In adverse environments, some bacteria form a wall around the nucleoid that protects them long-term, even for millions of years.

Anthrax has survived for millions of years in its endospore form.

Endosymbiotic theory

This theory says that eukaryotes got their mitochondria & chloroplasts by ingesting bacteria but for some reason not eaten. It is supported by at least the following evidence.

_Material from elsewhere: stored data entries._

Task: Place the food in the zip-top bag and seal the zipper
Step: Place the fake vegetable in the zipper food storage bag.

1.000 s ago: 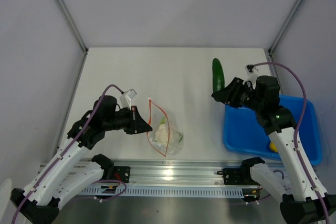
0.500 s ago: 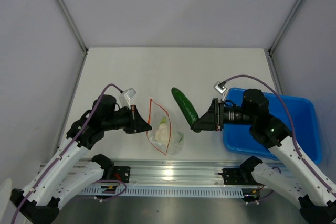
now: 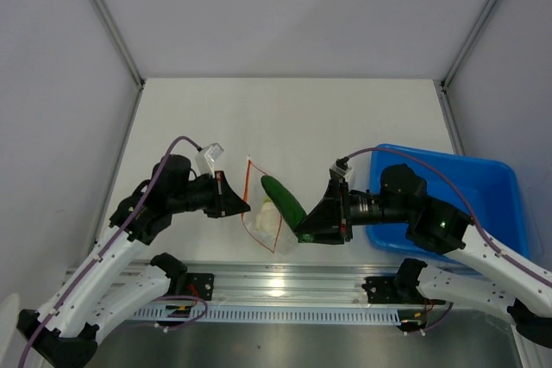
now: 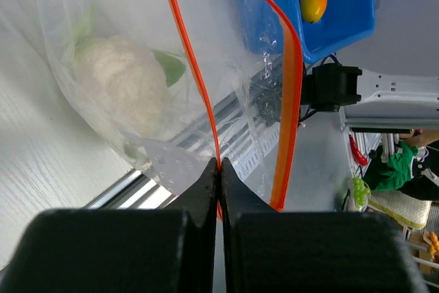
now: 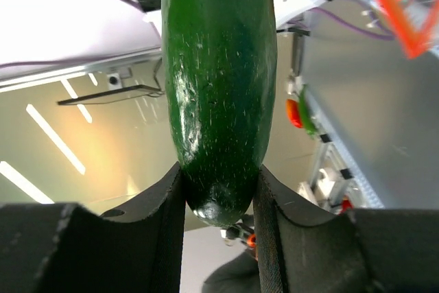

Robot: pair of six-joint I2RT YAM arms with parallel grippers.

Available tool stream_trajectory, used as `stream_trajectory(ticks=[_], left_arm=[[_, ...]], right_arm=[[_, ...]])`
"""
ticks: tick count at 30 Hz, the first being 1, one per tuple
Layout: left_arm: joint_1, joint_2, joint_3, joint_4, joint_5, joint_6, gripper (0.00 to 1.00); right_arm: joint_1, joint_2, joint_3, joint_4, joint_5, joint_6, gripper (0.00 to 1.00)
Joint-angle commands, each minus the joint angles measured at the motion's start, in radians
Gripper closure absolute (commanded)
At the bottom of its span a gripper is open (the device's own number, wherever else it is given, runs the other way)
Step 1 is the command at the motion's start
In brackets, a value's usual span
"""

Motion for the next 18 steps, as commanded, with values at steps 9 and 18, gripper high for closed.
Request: stream_trajectory(ticks=[9,18], left_arm=[[-0.005,0.005,0.071,0.020,0.010,0.010,0.99],[-0.005,0.005,0.068,0.027,0.014,0.004,0.99]], right_arm=[[0.171,0.112,0.083,0.021,0.220,0.178,1.00],[0.184,0.090,0.090,-0.118,0.395,0.228,1.00]])
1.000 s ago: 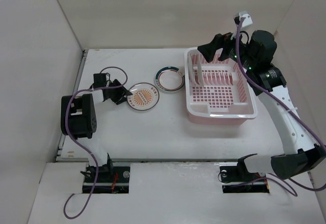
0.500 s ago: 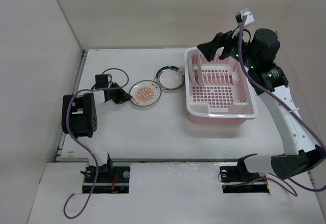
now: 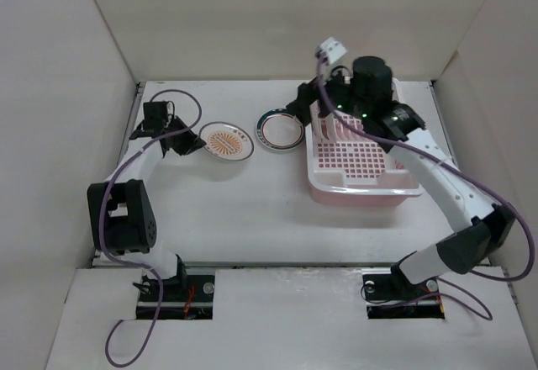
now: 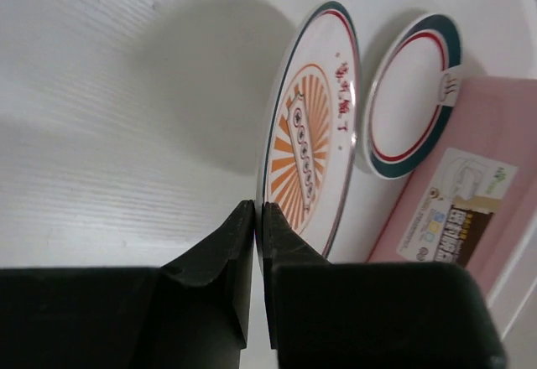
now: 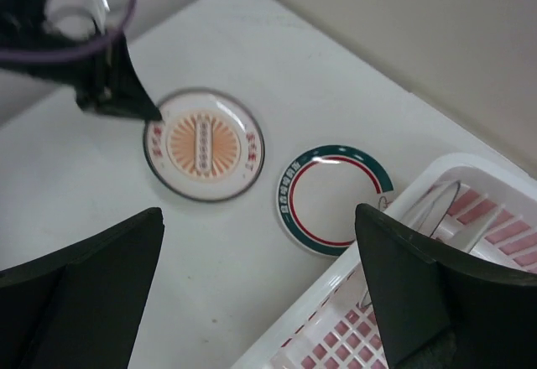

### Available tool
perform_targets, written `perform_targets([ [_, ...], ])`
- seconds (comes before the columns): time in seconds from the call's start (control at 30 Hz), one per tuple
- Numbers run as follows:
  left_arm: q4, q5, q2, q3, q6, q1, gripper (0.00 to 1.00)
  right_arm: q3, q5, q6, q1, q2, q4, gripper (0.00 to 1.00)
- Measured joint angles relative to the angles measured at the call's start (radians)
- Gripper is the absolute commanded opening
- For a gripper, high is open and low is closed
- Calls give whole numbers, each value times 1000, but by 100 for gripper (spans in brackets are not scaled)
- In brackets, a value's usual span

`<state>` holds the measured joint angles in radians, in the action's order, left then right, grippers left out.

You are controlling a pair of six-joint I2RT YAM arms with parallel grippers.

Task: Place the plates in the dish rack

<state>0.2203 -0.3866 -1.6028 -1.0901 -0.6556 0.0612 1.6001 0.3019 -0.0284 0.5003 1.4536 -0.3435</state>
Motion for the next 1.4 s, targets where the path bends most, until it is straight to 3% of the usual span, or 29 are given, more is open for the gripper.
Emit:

  • Mitochondria and chloroplasts are the same size as bacteria.
  • Mitochondria and chloroplasts produce energy in a very similar way to bacteria.
  • Mitochondria and chloroplasts have their own DNA, which are a single circular chromosome.
  • Mitochondria and chloroplasts DNA has been scanned and are very similar to the DNA of bacteria.
  • Eukaryotes are known to ingest bacteria.

Nitrogen fixation

Some bacteria convert N2 to ammonia NH3. This is useful to plants.


Only 1% of bacteria are harmful. The rest are helpful to various extents.

The Gram test (invented by Hans Gram) is supposed to test for toxicity by detecting LPS. Gram positive means nontoxic, Gram negative means toxic. However there are many exceptions.


There are 3 symbiotic modes:

  • Mutualism, in which both bacteria & host benefit.
  • Commensalism, in which bacteria benefit and host is neither harmed nor helped.
  • Parasitism, in which bacteria benefit but the host is harmed.

Well known bacteria

  • E. Coli
  • Clostridium botulidium
  • Streptococcus
  • Staphococcus
  • Congentoritis = causes pink eye
  • Borrelea burgdorferi = Lyme disease (left untreated it attacks the joints, then the brain
  • Lactobacillus = used to make yogurt
  • Heliobacter pylori = causes ulcers
  • Trychonympha = bacteria that termites rely upon to break down wood.